**Problem to work on:** Set down every entry exactly as it was written.

..............................

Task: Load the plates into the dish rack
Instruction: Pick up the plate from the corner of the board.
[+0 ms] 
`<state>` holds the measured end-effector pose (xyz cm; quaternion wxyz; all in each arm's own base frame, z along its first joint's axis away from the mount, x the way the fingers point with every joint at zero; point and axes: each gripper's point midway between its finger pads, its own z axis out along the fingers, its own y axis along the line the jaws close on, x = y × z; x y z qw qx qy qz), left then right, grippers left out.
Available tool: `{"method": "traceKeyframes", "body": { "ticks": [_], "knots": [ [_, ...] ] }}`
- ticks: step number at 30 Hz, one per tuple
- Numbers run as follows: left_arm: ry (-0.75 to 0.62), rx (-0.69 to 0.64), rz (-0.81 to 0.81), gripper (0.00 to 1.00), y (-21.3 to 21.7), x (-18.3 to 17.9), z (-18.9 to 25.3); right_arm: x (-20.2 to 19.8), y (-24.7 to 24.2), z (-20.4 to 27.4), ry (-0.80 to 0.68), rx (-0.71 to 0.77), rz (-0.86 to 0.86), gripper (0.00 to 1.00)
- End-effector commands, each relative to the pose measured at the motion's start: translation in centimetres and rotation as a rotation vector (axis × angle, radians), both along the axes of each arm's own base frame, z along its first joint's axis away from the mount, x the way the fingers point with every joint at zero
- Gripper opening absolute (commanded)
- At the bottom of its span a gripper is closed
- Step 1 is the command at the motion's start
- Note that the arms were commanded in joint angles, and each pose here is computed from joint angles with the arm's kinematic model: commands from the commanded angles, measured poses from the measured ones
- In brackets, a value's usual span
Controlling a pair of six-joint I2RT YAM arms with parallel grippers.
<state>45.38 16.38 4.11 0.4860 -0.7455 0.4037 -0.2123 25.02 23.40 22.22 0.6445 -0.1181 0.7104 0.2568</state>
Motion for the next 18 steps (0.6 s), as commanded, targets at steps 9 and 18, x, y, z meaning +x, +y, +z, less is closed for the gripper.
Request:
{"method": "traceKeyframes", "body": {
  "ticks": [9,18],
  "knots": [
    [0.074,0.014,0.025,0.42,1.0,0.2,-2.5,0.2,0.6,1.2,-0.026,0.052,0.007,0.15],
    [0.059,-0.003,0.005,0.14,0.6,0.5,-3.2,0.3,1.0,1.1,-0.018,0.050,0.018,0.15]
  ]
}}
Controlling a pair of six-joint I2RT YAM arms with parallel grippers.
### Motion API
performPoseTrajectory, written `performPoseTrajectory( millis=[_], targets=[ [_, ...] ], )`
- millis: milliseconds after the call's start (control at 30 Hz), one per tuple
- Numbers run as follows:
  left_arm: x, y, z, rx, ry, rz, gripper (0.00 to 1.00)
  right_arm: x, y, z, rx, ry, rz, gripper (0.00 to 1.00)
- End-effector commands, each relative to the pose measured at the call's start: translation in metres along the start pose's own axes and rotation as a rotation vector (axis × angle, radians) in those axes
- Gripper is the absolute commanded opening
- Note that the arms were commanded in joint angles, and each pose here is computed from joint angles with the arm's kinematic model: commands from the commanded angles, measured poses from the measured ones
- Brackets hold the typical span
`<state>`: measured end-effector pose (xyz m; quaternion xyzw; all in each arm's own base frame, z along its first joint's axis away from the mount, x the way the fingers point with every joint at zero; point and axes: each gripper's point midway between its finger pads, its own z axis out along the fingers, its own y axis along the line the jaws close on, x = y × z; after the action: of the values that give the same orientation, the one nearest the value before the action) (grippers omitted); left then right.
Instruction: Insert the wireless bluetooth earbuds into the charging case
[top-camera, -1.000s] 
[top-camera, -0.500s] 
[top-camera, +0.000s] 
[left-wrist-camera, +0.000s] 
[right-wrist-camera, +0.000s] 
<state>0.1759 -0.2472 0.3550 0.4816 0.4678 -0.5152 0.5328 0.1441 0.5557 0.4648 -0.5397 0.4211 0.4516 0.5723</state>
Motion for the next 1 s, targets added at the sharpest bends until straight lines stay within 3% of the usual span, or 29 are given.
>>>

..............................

**Result below:**
Task: Load the plates into the dish rack
Instruction: Pick up the plate from the corner of the board.
[+0 ms] 
`<state>` holds the measured end-effector pose (xyz cm; quaternion wxyz; all in each arm's own base frame, z along its first joint's axis away from the mount, x the way the fingers point with every joint at zero; point and axes: each gripper's point midway between its finger pads, its own z axis out along the fingers, its own y axis along the line the jaws close on, x = y × z; x y z qw qx qy qz), left then right, grippers left out.
Available tool: `{"method": "traceKeyframes", "body": { "ticks": [_], "knots": [ [_, ...] ] }}`
- ticks: step number at 30 Hz, one per tuple
- Numbers run as follows: left_arm: ry (-0.75 to 0.62), rx (-0.69 to 0.64), rz (-0.81 to 0.81), gripper (0.00 to 1.00), y (-21.3 to 21.7), x (-18.3 to 17.9), z (-18.9 to 25.3); right_arm: x (-20.2 to 19.8), y (-24.7 to 24.2), z (-20.4 to 27.4), ry (-0.80 to 0.68), rx (-0.71 to 0.77), rz (-0.86 to 0.86), gripper (0.00 to 1.00)
- End-effector commands, each relative to the pose measured at the motion's start: translation in centimetres and rotation as a rotation vector (axis × angle, radians), both along the axes of each arm's own base frame, z along its first joint's axis away from the mount, x the way the fingers point with every joint at zero
- Gripper opening absolute (commanded)
- At the bottom of its span a gripper is closed
- Step 1 is the command at the motion's start
- Note that the arms were commanded in joint angles, and each pose here is computed from joint angles with the arm's kinematic model: commands from the commanded angles, measured poses from the measured ones
- In brackets, a value's usual span
Controlling a pair of six-joint I2RT YAM arms with parallel grippers.
<state>45.38 16.38 4.11 0.4860 -0.7455 0.4037 -0.2123 25.02 23.40 22.22 0.6445 -0.1181 0.7104 0.2568</state>
Motion for the next 18 steps (0.6 s), as commanded, targets at steps 9 and 18, x, y, z meaning +x, +y, +z, less is closed for the gripper.
Request:
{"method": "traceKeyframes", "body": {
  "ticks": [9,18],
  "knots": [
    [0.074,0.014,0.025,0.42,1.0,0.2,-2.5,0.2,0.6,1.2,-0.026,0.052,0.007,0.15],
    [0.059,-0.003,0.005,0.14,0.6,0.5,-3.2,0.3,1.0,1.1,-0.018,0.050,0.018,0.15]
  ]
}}
Controlling a pair of six-joint I2RT YAM arms with parallel grippers.
### Motion API
performPoseTrajectory, written `performPoseTrajectory( millis=[_], targets=[ [_, ...] ], )`
- millis: milliseconds after the call's start (control at 30 Hz), one per tuple
- Numbers run as follows:
  left_arm: x, y, z, rx, ry, rz, gripper (0.00 to 1.00)
  right_arm: x, y, z, rx, ry, rz, gripper (0.00 to 1.00)
- End-effector commands, each relative to the pose measured at the call's start: translation in metres along the start pose's own axes and rotation as a rotation vector (axis × angle, radians) in those axes
- Gripper is the absolute commanded opening
- Note that the arms were commanded in joint angles, and each pose here is computed from joint angles with the arm's kinematic model: commands from the commanded angles, measured poses from the measured ones
- Brackets hold the typical span
`<state>`: measured end-effector pose (xyz m; quaternion xyzw; all in each arm's own base frame, z along its first joint's axis away from the mount, x the way the fingers point with every joint at zero; point and axes: each gripper's point midway between its finger pads, its own z axis out along the fingers, its own y axis along the line the jaws close on, x = y × z; after the action: of the values that give the same orientation, the one nearest the value before the action) (grippers omitted); left then right.
Instruction: Insert the wireless bluetooth earbuds into the charging case
[top-camera, -1.000s] 
[top-camera, -0.500s] 
[top-camera, +0.000s] 
[left-wrist-camera, +0.000s] 
[right-wrist-camera, +0.000s] 
<state>0.1759 -0.2472 0.3550 0.4816 0.4678 -0.5152 0.5328 0.1441 0.5557 0.4648 -0.5397 0.4211 0.4516 0.5723</state>
Motion for the next 1 s, targets added at the sharpest bends until straight lines stay within 3% of the usual span, or 29 are given.
>>>

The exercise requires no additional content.